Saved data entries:
# # # #
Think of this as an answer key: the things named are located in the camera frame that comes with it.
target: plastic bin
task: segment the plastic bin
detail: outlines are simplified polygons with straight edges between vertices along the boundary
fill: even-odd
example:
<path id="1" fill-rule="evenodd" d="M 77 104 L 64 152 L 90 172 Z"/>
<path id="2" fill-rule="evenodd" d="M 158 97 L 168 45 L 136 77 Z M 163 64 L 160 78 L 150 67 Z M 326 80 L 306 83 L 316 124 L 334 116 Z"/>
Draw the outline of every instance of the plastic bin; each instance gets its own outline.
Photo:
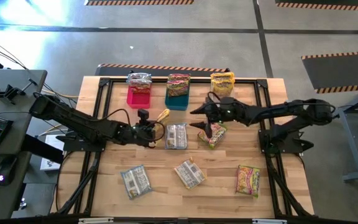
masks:
<path id="1" fill-rule="evenodd" d="M 149 109 L 151 93 L 133 93 L 128 87 L 127 104 L 134 109 Z"/>
<path id="2" fill-rule="evenodd" d="M 165 92 L 165 106 L 167 106 L 168 109 L 185 111 L 187 110 L 188 105 L 189 105 L 189 94 L 169 97 L 168 89 Z"/>

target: desk
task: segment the desk
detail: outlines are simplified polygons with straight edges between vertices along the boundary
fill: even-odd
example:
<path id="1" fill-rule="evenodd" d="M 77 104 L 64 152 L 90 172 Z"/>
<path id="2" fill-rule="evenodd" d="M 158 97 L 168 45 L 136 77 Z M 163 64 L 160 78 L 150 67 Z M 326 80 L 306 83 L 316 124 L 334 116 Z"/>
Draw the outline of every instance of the desk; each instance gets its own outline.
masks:
<path id="1" fill-rule="evenodd" d="M 16 105 L 10 105 L 0 100 L 0 112 L 3 111 L 28 111 L 35 98 L 32 93 L 40 91 L 44 84 L 47 72 L 45 70 L 31 70 L 30 73 L 25 70 L 2 70 L 0 69 L 0 89 L 5 90 L 7 84 L 13 87 L 23 88 L 28 84 L 27 79 L 31 77 L 38 86 L 31 85 L 26 89 L 26 96 L 17 96 L 14 98 Z M 23 113 L 6 113 L 1 117 L 10 119 L 13 122 L 12 128 L 0 144 L 0 163 L 6 154 L 17 154 L 21 150 L 25 133 L 30 123 L 31 116 Z M 18 155 L 15 178 L 13 182 L 6 186 L 0 186 L 0 219 L 10 218 L 15 207 L 18 206 L 22 184 L 27 166 L 31 158 L 31 153 L 20 152 Z"/>
<path id="2" fill-rule="evenodd" d="M 100 77 L 84 77 L 77 109 L 93 114 Z M 283 79 L 267 79 L 272 104 L 283 103 L 287 93 Z M 188 111 L 172 111 L 169 123 L 200 122 L 203 115 L 190 115 L 189 111 L 204 102 L 209 91 L 208 84 L 191 84 Z M 235 85 L 235 97 L 254 105 L 255 93 L 251 86 Z M 138 121 L 137 110 L 126 104 L 127 85 L 115 83 L 112 89 L 110 112 L 125 108 L 131 122 Z M 150 119 L 155 119 L 165 109 L 165 85 L 154 83 Z M 111 119 L 126 121 L 125 114 L 116 113 Z M 283 123 L 288 118 L 276 119 Z M 257 131 L 259 125 L 249 128 L 239 123 L 227 123 L 228 132 L 215 150 L 210 150 L 197 140 L 199 129 L 188 126 L 188 149 L 165 150 L 162 145 L 155 149 L 127 145 L 118 146 L 111 142 L 102 153 L 98 181 L 94 192 L 92 217 L 192 217 L 192 218 L 273 218 L 272 199 L 265 157 L 260 153 Z M 59 207 L 71 196 L 78 185 L 83 152 L 74 152 L 64 163 L 60 176 Z M 302 163 L 294 155 L 284 154 L 283 163 L 288 188 L 304 208 L 313 213 L 308 184 Z M 173 168 L 189 157 L 208 176 L 194 189 L 188 190 Z M 150 179 L 153 192 L 129 200 L 120 172 L 143 164 Z M 261 168 L 260 196 L 235 194 L 236 170 L 239 164 Z M 282 193 L 277 191 L 282 204 Z M 85 206 L 88 189 L 85 189 L 82 208 Z"/>

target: pink container
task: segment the pink container
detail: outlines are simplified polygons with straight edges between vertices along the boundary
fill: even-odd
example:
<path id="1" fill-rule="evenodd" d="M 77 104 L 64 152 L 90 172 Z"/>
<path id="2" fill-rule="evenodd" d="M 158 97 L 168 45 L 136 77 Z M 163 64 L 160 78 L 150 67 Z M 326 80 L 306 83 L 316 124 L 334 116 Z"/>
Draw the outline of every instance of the pink container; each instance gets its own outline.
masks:
<path id="1" fill-rule="evenodd" d="M 134 109 L 150 108 L 150 93 L 133 93 L 128 87 L 127 104 Z"/>

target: white paper
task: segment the white paper
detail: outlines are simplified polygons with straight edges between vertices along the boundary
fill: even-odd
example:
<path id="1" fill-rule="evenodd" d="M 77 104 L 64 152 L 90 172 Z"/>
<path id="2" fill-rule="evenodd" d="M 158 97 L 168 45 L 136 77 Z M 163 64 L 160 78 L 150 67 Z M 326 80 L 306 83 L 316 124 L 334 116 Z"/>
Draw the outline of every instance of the white paper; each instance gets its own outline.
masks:
<path id="1" fill-rule="evenodd" d="M 45 143 L 63 151 L 63 147 L 65 143 L 62 142 L 61 140 L 58 140 L 56 138 L 57 136 L 62 136 L 62 134 L 47 135 L 47 138 L 45 139 Z M 42 158 L 40 170 L 58 170 L 59 168 L 60 168 L 60 164 Z"/>

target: computer mouse
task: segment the computer mouse
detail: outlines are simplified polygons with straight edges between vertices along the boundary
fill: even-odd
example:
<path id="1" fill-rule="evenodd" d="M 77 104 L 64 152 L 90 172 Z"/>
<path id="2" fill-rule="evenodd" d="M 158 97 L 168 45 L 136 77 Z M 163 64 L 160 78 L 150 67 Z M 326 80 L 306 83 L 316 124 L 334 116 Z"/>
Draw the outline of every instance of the computer mouse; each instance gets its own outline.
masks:
<path id="1" fill-rule="evenodd" d="M 8 186 L 15 176 L 17 156 L 8 155 L 0 163 L 0 185 Z"/>

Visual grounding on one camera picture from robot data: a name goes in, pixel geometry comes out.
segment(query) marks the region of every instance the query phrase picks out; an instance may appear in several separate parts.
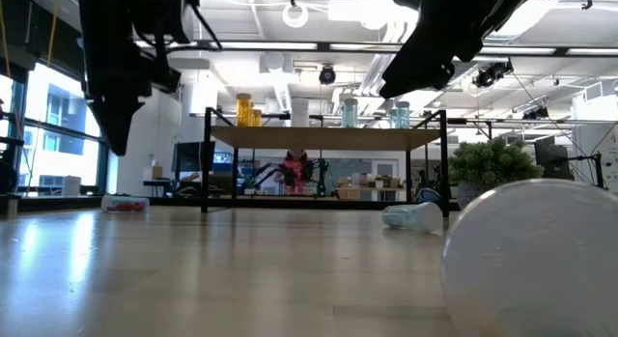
# # # #
:: What the task requires ::
Your task is to copy each line of the entries that includes the word "pink".

:: Exercise answer ::
target: pink container
task: segment the pink container
Draw the outline of every instance of the pink container; each instance gets its own outline.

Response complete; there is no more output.